Hartner Andrea, Cordasic Nada, Klanke Bernd, Menendez-Castro Carlos, Veelken Roland, Schmieder Roland E, Hilgers Karl F
Department of Pediatrics and Adolescent Medicine, University of Erlangen-Nürnberg, Loschgestrasse 15, D-91054 Erlangen, Germany.
Department of Nephrology and Hypertension, University of Erlangen-Nürnberg, Loschgestrasse 8, D-91054 Erlangen, Germany.
Biochim Biophys Acta. 2014 Apr;1842(4):558-65. doi: 10.1016/j.bbadis.2014.01.001. Epub 2014 Jan 10.
Diabetes can disrupt endoplasmic reticulum (ER) homeostasis which leads to ER stress. ER stress-induced renal apoptosis seems to be involved in the development of diabetic nephropathy. The present study was designed to investigate the contribution of reduced ER stress to the beneficial effects of an angiotensin receptor blocker. Insulin-dependent diabetes mellitus was induced by streptozotocin injections to hypertensive mRen2-transgenic rats. After 2weeks animals were treated with 0.7mg/kg/day irbesartan. Blood glucose, blood pressure and protein excretion were assessed. Expression of ER stress markers was measured by real-time PCR. Immunohistochemistry was performed to detect markers of ER stress, renal damage and infiltrating cells. Glomerulosclerosis and apoptosis were evaluated. Diabetic mRen2-transgenic rats developed renal injury with proteinuria, tubulointerstitial cell proliferation as well as glomerulosclerosis and podocyte injury. Moreover, an increase in inflammation, podocyte ER stress and apoptosis was detected. Irbesartan somewhat lowered blood pressure and reduced proteinuria, tubulointerstitial cell proliferation and glomerulosclerosis. Podocyte damage was ameliorated but markers of ER stress (calnexin, grp78) and apoptosis were not reduced by irbesartan. On the other hand, inflammatory cell infiltration in the tubulointerstitium and the glomerulus was significantly attenuated. We conclude that irbesartan reduced renal damage even in a very low dose. The beneficial effects of low dose irbesartan were paralleled by a reduction of blood pressure and inflammation but not by a reduction of ER stress and apoptosis. Thus, sustained endoplasmic reticulum stress in the kidney does not necessarily lead to increased inflammation and tubulointerstitial or glomerular injury.
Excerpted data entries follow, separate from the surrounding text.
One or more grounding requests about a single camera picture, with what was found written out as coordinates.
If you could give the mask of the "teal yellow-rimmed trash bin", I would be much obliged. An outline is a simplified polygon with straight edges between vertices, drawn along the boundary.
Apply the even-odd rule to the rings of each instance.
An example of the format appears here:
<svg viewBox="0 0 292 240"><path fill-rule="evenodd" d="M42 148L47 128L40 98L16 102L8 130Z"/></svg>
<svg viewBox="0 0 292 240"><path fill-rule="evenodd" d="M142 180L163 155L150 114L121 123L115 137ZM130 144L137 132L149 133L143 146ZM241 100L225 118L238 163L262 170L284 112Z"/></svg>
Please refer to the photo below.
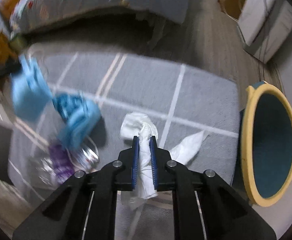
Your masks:
<svg viewBox="0 0 292 240"><path fill-rule="evenodd" d="M269 207L292 181L292 107L265 81L247 87L246 93L238 141L241 176L249 200Z"/></svg>

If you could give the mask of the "white air purifier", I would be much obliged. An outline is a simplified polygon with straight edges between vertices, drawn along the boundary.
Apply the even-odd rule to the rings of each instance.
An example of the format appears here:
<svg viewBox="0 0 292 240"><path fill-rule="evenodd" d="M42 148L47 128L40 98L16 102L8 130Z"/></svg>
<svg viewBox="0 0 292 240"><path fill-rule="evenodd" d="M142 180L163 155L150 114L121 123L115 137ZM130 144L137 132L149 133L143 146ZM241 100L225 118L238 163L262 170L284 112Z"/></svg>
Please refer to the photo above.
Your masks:
<svg viewBox="0 0 292 240"><path fill-rule="evenodd" d="M244 50L266 64L292 31L292 1L246 0L237 26Z"/></svg>

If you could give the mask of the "grey checked rug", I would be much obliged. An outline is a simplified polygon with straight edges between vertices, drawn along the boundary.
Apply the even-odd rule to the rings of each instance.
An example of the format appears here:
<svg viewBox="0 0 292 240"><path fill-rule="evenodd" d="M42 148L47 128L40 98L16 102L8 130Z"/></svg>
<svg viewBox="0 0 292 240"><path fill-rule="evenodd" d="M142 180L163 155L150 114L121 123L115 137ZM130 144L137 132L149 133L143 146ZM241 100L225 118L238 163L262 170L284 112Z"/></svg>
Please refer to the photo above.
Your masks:
<svg viewBox="0 0 292 240"><path fill-rule="evenodd" d="M231 184L239 130L238 91L232 81L185 64L130 54L45 55L38 49L27 56L36 57L53 94L79 94L100 103L102 118L91 134L100 158L95 169L130 147L120 128L126 114L139 112L157 127L157 145L166 150L206 131L208 137L188 167L212 169ZM49 155L43 150L62 124L52 103L36 122L14 123L8 173L33 206L55 189ZM142 211L122 205L118 195L115 239L174 239L169 192L148 200Z"/></svg>

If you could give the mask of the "white tissue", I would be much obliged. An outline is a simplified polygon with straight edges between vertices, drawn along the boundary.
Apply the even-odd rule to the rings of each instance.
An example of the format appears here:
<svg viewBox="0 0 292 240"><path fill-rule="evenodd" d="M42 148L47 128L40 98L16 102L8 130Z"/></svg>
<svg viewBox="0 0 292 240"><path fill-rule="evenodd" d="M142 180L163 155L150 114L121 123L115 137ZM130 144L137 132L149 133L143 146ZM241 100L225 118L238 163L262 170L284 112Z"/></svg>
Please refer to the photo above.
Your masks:
<svg viewBox="0 0 292 240"><path fill-rule="evenodd" d="M134 136L139 138L136 188L133 191L121 192L122 204L130 207L131 210L140 207L148 199L157 196L153 185L149 142L151 137L158 137L158 131L146 114L132 112L125 116L121 126L121 137L125 140L131 140Z"/></svg>
<svg viewBox="0 0 292 240"><path fill-rule="evenodd" d="M201 131L185 137L170 151L171 159L187 165L199 152L202 143L210 135L208 131Z"/></svg>

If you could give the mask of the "teal crumpled wrapper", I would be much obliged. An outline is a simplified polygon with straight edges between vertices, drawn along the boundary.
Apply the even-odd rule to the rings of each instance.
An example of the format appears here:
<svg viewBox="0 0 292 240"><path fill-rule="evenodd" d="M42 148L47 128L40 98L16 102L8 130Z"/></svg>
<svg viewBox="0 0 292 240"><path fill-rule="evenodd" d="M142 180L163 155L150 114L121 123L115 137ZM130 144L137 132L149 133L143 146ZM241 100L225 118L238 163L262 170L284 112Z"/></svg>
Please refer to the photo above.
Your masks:
<svg viewBox="0 0 292 240"><path fill-rule="evenodd" d="M86 112L87 103L83 96L61 93L52 99L54 109L59 113L63 122L66 122L77 110Z"/></svg>

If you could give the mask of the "purple spray bottle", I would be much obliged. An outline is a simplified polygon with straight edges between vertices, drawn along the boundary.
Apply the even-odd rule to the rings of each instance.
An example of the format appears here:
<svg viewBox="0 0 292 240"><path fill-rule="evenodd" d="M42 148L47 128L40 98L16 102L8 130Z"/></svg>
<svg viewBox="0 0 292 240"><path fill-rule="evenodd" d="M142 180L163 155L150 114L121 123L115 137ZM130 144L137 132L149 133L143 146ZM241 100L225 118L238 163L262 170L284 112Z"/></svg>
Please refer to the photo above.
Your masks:
<svg viewBox="0 0 292 240"><path fill-rule="evenodd" d="M73 164L70 161L66 148L59 141L52 142L48 150L57 183L61 185L74 174Z"/></svg>

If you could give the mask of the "green can under bed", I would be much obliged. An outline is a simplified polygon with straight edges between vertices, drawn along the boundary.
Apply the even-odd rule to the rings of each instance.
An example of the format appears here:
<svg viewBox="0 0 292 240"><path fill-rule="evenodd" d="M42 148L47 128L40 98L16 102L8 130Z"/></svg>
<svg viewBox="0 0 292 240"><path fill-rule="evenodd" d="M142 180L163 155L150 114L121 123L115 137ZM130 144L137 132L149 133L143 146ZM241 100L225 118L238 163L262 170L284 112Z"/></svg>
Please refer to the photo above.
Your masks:
<svg viewBox="0 0 292 240"><path fill-rule="evenodd" d="M17 53L28 47L27 40L21 34L12 33L9 40L10 47Z"/></svg>

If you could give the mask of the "light blue face mask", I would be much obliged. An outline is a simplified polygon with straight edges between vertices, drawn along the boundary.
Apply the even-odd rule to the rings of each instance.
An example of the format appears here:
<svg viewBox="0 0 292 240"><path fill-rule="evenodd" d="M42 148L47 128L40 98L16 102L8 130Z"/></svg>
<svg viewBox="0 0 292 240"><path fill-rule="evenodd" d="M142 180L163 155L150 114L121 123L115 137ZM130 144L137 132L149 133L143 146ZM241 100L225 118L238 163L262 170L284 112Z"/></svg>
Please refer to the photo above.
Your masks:
<svg viewBox="0 0 292 240"><path fill-rule="evenodd" d="M52 100L51 90L35 58L19 56L21 69L11 75L11 100L15 115L35 122Z"/></svg>
糖尿病会破坏内质网(ER)稳态,进而导致内质网应激。内质网应激诱导的肾脏细胞凋亡似乎参与了糖尿病肾病的发展。本研究旨在探讨减轻内质网应激对血管紧张素受体阻滞剂有益作用的贡献。通过向高血压mRen2转基因大鼠注射链脲佐菌素诱导胰岛素依赖型糖尿病。2周后,动物接受0.7mg/kg/天的厄贝沙坦治疗。评估血糖、血压和蛋白质排泄情况。通过实时PCR检测内质网应激标志物的表达。进行免疫组织化学检测内质网应激、肾损伤和浸润细胞的标志物。评估肾小球硬化和细胞凋亡情况。糖尿病mRen2转基因大鼠出现肾损伤,伴有蛋白尿、肾小管间质细胞增殖以及肾小球硬化和足细胞损伤。此外,还检测到炎症、足细胞内质网应激和细胞凋亡增加。厄贝沙坦在一定程度上降低了血压,减少了蛋白尿、肾小管间质细胞增殖和肾小球硬化。足细胞损伤得到改善,但厄贝沙坦并未降低内质网应激标志物(钙连接蛋白、grp78)和细胞凋亡。另一方面,肾小管间质和肾小球中的炎性细胞浸润明显减轻。我们得出结论,即使是非常低的剂量,厄贝沙坦也能减轻肾脏损伤。低剂量厄贝沙坦的有益作用与血压和炎症的降低并行,但与内质网应激和细胞凋亡的降低无关。因此,肾脏中持续的内质网应激不一定会导致炎症增加以及肾小管间质或肾小球损伤。